Robin Volkmar (DLR-Institute of Aeroelasticity)
Julian Sinske (DLR-Institute of Aeroelasticity)
Keith Soal (DLR-Institute of Aeroelasticity)
Yves Govers (DLR-Institute of Aeroelasticity)
Marc Böswald (DLR-Institute of Aeroelasticity)


Abstract:
Lightweight construction is required for efficient aircraft design, but it poses challenges due to loads and vibration during flight. Aircraft dynamic aeroelastic behavior, described by modal parameters like eigenfrequencies and damping ratios, varies with altitude and velocity, potentially leading to flutter—an unstable self-excited vibration. Predicting and preventing flutter involves identifying modal parameters through ground and flight vibration tests. However, uncertainties in flight tests, especially concerning damping ratio estimates, result from conditions regarding time-varying systems, low signal-to-noise ratios, and unobservable or unmeasured influences. This study proposes a real-time uncertainty estimation method using clustering-based automated modal analysis and uncertainty reduction using a Kalman filter. For the first time, the Kalman filter-based monitoring has been applied in-flight during a flight vibration test (FVT). The German Aerospace Center (DLR) operates the ISTAR research aircraft (In-flight Systems and Technology Airborne Research), a modified Dassault Falcon 2000 LX. In 2023, an FVT with ISTAR was conducted in Germany. ISTAR, which is permanently equipped with 62 accelerometers and a certified measurement system, records vibration data and operational parameters during every flight. The study shows some of the flight data collected by this extensively instrumented aircraft.
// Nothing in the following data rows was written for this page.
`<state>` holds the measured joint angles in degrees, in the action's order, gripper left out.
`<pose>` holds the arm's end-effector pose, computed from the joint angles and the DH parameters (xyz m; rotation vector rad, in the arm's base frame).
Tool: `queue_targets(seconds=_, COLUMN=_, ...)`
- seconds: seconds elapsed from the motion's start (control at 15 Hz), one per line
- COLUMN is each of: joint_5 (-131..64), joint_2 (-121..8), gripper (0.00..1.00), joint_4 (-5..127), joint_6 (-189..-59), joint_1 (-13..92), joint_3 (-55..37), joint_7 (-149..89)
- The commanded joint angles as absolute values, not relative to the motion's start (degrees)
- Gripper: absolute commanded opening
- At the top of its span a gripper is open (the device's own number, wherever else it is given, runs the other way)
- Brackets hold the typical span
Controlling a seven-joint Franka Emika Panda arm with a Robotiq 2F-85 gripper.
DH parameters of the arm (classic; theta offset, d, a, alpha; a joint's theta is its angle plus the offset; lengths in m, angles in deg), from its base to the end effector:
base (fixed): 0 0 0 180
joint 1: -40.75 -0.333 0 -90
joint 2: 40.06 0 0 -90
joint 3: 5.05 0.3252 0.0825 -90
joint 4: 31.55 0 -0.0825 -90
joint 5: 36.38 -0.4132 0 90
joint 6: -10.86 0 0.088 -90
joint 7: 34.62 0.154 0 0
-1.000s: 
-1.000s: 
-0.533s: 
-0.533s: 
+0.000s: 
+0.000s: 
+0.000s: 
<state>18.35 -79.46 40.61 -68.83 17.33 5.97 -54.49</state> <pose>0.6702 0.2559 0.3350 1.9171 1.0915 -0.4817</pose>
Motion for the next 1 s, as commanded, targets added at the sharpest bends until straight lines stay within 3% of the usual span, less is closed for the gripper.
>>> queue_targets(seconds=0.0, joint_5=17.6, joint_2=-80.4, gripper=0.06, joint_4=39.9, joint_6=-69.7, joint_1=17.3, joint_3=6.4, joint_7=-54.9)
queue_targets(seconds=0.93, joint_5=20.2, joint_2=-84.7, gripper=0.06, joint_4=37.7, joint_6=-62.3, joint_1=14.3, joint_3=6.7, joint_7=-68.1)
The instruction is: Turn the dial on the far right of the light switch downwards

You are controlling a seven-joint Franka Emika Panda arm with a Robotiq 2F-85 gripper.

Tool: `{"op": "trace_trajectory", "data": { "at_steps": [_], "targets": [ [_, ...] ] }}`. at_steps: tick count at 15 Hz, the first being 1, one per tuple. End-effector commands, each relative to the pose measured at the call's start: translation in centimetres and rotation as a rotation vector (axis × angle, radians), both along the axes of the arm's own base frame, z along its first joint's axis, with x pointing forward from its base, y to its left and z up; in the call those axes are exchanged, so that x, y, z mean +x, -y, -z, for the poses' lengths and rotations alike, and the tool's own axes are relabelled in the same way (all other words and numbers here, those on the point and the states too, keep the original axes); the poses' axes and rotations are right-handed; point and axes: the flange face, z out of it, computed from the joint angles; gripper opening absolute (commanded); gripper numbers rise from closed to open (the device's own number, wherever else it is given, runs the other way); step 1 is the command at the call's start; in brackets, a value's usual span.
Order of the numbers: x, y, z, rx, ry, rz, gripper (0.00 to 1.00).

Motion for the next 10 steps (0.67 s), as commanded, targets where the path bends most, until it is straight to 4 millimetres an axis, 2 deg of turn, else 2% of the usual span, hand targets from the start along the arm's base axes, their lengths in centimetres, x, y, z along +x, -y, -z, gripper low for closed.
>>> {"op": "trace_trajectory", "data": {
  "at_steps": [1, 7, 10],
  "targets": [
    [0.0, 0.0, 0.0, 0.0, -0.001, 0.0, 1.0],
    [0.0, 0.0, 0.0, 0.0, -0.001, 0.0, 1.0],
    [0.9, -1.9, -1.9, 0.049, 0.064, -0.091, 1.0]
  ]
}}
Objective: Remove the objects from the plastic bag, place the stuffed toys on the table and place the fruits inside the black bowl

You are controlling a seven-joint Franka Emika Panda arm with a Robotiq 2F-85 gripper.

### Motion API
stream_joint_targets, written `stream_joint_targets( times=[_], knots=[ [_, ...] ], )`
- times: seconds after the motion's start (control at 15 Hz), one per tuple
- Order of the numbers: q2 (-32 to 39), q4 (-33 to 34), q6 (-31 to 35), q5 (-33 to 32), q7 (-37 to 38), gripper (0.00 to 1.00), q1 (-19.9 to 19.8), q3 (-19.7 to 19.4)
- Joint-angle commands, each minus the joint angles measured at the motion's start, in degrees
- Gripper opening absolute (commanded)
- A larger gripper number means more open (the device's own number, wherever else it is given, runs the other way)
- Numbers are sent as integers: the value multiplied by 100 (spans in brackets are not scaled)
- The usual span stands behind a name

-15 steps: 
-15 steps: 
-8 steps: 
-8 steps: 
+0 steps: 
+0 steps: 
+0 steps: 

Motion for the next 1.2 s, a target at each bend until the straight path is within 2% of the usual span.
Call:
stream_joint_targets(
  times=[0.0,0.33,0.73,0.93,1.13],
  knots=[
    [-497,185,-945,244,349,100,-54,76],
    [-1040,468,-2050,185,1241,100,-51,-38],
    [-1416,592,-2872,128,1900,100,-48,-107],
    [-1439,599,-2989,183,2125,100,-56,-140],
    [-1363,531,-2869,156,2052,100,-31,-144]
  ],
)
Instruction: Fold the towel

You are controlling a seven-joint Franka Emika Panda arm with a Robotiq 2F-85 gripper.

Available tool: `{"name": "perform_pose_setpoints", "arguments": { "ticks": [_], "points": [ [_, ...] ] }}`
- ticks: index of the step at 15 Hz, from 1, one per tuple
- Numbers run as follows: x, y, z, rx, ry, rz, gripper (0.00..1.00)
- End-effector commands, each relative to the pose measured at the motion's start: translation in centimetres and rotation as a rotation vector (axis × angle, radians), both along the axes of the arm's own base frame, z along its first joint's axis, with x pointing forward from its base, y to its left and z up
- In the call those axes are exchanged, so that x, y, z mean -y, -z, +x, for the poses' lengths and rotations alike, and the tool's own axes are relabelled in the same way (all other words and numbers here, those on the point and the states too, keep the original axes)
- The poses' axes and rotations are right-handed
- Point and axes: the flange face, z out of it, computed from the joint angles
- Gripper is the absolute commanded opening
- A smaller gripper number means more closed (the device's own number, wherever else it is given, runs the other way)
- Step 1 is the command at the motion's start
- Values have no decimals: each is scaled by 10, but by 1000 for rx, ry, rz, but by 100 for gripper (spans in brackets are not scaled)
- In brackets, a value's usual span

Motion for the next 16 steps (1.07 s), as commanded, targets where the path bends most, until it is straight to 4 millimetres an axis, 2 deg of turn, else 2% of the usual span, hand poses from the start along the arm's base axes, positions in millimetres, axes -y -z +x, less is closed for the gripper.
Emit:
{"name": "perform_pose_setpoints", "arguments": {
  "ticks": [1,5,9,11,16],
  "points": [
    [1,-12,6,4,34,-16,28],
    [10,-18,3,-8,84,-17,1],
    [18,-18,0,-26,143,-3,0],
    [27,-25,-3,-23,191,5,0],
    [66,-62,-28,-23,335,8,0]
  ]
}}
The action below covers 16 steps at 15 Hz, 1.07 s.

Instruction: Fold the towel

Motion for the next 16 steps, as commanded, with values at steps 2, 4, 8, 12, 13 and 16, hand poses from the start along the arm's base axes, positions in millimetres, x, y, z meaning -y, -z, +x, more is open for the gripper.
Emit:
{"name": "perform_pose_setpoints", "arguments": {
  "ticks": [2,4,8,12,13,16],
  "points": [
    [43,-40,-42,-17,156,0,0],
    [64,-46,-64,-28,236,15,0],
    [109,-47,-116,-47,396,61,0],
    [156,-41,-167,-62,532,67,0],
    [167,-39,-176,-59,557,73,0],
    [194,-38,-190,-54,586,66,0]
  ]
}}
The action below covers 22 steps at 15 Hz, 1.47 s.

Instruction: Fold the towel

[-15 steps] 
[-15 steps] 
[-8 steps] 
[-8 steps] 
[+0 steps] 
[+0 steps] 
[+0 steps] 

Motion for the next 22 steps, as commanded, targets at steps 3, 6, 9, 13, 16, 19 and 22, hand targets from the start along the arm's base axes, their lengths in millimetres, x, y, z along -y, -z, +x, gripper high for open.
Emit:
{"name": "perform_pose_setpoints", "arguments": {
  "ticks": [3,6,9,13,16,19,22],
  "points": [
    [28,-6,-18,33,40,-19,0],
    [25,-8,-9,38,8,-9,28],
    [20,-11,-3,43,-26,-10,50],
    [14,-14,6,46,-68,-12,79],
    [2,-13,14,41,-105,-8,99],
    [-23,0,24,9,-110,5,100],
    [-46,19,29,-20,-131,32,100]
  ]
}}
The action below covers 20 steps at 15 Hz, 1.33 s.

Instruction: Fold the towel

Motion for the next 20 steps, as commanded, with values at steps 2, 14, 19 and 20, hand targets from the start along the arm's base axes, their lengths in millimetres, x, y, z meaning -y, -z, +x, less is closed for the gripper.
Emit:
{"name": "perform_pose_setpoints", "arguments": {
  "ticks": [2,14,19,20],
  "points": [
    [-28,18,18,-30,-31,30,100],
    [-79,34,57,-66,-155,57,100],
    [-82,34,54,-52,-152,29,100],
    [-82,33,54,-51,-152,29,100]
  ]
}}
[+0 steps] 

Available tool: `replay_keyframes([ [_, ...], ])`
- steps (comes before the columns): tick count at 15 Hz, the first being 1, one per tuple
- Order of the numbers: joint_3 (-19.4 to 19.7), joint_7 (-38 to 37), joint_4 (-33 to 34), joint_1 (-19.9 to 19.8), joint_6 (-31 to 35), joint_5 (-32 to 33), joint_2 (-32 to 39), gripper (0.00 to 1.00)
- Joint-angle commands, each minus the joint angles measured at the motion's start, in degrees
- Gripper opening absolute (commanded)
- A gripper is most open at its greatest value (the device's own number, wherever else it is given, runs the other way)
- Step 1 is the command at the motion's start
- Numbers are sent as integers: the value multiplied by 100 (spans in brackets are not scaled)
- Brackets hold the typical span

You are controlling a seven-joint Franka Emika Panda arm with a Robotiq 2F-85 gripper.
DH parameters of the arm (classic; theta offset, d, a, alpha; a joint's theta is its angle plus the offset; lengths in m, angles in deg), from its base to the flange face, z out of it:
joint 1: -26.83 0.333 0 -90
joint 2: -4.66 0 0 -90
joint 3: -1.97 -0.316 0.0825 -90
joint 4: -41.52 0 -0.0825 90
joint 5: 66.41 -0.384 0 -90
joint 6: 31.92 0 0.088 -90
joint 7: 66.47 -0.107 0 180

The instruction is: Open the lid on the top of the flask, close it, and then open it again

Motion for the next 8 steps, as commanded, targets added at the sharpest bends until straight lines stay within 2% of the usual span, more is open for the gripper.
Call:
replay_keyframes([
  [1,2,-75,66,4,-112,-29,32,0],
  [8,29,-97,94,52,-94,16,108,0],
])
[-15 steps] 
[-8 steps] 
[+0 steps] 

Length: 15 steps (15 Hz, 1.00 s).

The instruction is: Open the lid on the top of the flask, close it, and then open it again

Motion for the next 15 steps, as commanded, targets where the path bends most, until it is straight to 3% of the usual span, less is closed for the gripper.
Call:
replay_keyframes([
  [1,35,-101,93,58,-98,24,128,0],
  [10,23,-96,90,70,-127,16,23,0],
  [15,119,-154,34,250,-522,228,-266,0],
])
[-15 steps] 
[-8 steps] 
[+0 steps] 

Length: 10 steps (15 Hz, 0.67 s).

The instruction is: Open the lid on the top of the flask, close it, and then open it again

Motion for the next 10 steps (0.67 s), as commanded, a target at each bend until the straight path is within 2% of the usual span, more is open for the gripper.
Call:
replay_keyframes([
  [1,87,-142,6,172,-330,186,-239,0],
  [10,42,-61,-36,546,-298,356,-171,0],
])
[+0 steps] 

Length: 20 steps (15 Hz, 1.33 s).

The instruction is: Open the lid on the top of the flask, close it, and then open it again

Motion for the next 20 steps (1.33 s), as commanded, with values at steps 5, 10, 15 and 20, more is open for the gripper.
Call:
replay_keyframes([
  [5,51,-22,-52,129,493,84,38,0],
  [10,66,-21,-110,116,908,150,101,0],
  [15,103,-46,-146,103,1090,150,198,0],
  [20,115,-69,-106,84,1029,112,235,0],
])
The system continuously processes online streamed data every two seconds during the FVT, conducting spectral analysis, modal parameter identification, automated modal analysis (AMA), and Kalman filtering for robust flutter monitoring. The flight test campaign included varying flight levels, fast and slow accelerations and decelerations with and without artificial excitation, enabling a comprehensive comparison of output-only modal parameter identification methods. Monitoring based on the Kalman filter was able to track eigenfrequencies and damping ratios of the aircraft robustly and continuously. These results are promising for online assessment and reliable online prediction of flutter critical speeds; however, the fight tests were performed with the aircraft in a baseline configuration, which is flutter stable in the whole flight test envelope.